Assignment - Below is a listing; retype exactly the line with "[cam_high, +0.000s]" and every line after it through the end, and only those, leaving out the pictures.

===== Given material =====

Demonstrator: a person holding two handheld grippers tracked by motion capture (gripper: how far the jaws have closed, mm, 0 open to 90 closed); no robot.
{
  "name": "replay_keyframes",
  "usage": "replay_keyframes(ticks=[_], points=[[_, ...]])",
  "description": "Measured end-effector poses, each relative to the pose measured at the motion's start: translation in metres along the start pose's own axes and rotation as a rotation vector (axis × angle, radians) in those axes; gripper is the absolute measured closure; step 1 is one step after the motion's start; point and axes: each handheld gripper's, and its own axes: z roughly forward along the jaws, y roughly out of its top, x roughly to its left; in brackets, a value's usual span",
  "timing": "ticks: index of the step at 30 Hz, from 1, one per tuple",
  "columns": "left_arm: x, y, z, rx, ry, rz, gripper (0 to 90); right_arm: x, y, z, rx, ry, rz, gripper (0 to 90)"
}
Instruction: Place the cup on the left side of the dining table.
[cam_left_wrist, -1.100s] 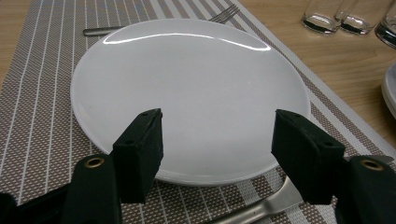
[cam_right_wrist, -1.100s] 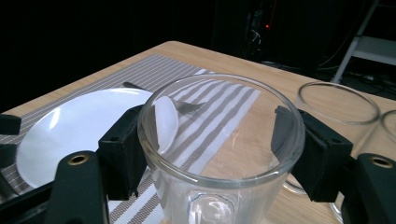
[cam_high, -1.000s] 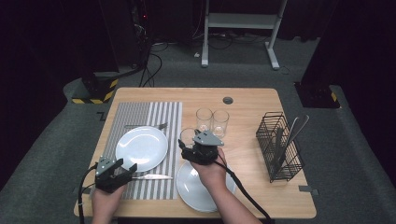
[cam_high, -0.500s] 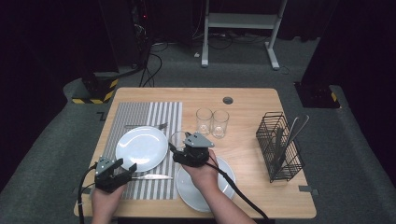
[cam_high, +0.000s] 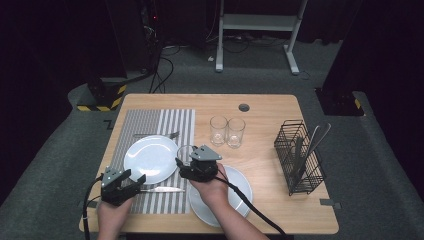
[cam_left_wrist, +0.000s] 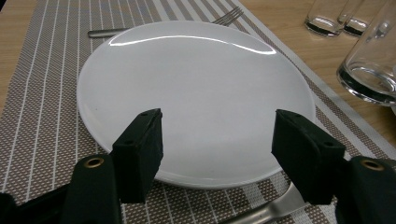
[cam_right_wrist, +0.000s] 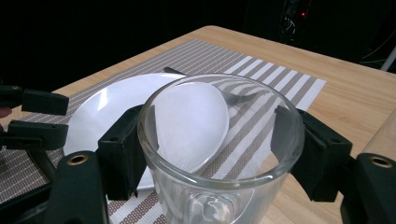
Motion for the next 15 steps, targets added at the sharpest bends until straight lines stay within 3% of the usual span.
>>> replay_keyframes(ticks=[15], points=[[-0.0011,0.0013,0.0006,-0.004,-0.006,-0.003,33.9,0.0072,-0.0084,0.0054,0.007,0.021,0.014,28.7]])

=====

Answer section -
[cam_high, +0.000s] 
[cam_left_wrist, +0.000s] 
[cam_right_wrist, +0.000s] 
Motion for the next 15 steps, targets added at the sharpest bends until straight lines stay within 3% of the usual span.
>>> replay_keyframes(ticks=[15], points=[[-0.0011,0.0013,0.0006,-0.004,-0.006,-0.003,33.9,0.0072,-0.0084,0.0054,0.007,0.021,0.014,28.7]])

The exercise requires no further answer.